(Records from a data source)

┌──

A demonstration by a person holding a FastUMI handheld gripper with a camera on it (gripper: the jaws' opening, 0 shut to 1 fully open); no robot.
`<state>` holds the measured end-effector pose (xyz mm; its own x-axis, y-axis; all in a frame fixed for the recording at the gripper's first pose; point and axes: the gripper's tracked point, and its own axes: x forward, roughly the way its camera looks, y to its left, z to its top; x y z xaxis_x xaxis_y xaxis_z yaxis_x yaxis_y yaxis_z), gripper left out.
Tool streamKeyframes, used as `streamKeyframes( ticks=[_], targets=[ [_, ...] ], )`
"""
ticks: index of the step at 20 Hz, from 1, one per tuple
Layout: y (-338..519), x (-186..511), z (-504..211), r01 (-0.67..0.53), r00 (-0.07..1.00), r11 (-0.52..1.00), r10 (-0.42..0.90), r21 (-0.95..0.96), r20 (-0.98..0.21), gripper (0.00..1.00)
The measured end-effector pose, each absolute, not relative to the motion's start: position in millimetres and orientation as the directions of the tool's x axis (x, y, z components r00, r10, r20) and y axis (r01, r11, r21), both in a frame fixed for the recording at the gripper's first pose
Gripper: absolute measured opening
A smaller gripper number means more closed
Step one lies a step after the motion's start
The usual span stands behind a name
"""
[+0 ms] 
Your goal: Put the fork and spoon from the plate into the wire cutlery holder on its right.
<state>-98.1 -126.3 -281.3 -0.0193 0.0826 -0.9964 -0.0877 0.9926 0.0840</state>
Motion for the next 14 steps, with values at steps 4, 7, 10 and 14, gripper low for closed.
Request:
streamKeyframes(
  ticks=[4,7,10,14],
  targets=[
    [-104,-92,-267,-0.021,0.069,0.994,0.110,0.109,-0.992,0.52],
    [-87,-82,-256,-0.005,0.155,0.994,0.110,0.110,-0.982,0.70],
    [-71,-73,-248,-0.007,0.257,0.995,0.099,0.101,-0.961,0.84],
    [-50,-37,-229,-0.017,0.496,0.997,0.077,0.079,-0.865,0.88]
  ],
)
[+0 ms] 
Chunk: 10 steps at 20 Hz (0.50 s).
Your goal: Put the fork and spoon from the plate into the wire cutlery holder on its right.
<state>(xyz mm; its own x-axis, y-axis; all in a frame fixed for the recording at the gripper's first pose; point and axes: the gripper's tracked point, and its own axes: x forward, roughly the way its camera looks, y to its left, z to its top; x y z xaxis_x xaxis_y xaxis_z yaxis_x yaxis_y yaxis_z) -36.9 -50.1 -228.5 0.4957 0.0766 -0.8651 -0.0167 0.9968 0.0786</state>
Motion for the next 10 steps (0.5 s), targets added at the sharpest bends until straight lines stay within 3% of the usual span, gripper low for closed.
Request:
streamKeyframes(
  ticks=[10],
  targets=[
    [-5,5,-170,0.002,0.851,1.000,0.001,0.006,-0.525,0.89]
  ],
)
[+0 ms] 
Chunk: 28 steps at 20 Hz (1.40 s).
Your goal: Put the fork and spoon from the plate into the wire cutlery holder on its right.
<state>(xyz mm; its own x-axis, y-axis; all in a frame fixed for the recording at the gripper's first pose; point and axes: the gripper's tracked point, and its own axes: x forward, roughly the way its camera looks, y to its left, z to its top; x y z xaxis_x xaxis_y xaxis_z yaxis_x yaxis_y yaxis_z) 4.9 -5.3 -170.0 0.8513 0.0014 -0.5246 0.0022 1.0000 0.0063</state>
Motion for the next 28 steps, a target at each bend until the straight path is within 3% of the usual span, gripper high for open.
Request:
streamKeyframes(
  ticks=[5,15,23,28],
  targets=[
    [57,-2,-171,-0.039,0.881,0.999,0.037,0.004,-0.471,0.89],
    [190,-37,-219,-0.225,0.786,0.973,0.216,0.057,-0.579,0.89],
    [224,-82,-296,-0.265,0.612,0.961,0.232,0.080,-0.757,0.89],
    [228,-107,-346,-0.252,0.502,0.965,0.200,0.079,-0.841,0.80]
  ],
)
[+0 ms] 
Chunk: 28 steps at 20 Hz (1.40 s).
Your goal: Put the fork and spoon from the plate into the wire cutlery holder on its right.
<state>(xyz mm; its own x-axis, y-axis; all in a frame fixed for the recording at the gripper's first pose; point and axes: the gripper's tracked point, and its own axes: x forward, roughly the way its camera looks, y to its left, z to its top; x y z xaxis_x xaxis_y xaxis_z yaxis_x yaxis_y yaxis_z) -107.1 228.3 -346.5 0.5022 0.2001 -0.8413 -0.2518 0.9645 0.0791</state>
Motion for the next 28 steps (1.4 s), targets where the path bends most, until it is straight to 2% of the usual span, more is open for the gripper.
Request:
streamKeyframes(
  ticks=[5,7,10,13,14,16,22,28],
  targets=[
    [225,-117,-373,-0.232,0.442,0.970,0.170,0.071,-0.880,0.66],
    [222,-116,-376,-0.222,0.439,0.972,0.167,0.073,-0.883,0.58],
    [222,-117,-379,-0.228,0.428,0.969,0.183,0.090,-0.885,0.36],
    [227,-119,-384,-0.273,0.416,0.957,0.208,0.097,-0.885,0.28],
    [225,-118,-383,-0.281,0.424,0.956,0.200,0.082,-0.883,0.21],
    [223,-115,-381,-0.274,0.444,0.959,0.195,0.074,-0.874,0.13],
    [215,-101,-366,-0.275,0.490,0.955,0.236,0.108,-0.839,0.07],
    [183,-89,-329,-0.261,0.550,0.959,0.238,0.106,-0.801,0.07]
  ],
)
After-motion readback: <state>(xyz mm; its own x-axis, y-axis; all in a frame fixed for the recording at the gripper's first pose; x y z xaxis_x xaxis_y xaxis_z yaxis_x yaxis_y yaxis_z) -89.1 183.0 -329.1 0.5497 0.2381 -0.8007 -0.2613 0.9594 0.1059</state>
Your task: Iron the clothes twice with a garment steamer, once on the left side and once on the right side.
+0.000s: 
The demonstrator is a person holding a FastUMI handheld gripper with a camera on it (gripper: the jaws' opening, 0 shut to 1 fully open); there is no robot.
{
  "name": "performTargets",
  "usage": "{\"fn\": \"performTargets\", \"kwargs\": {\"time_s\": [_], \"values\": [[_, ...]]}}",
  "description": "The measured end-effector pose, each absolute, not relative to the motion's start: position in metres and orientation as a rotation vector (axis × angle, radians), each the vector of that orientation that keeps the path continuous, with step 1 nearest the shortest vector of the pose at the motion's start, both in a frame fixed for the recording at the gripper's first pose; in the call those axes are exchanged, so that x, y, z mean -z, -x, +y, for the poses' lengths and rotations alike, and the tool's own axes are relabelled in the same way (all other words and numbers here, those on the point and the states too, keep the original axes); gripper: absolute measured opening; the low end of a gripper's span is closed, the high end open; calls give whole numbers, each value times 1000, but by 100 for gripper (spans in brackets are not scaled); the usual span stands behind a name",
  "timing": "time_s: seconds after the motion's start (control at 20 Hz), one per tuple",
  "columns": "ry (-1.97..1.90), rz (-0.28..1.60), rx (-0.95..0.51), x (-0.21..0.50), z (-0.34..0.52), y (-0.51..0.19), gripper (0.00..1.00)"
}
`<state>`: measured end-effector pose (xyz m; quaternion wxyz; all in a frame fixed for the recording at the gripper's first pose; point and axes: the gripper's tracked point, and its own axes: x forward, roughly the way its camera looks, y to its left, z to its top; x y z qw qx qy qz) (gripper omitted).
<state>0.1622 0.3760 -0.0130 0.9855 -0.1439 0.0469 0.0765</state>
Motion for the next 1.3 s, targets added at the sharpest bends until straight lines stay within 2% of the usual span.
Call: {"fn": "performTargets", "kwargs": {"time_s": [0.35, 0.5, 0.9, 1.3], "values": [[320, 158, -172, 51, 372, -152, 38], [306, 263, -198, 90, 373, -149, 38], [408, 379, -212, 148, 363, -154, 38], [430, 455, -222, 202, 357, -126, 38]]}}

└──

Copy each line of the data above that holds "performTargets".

  "name": "performTargets",
  "usage": "{\"fn\": \"performTargets\", \"kwargs\": {\"time_s\": [_], \"values\": [[_, ...]]}}",
Call: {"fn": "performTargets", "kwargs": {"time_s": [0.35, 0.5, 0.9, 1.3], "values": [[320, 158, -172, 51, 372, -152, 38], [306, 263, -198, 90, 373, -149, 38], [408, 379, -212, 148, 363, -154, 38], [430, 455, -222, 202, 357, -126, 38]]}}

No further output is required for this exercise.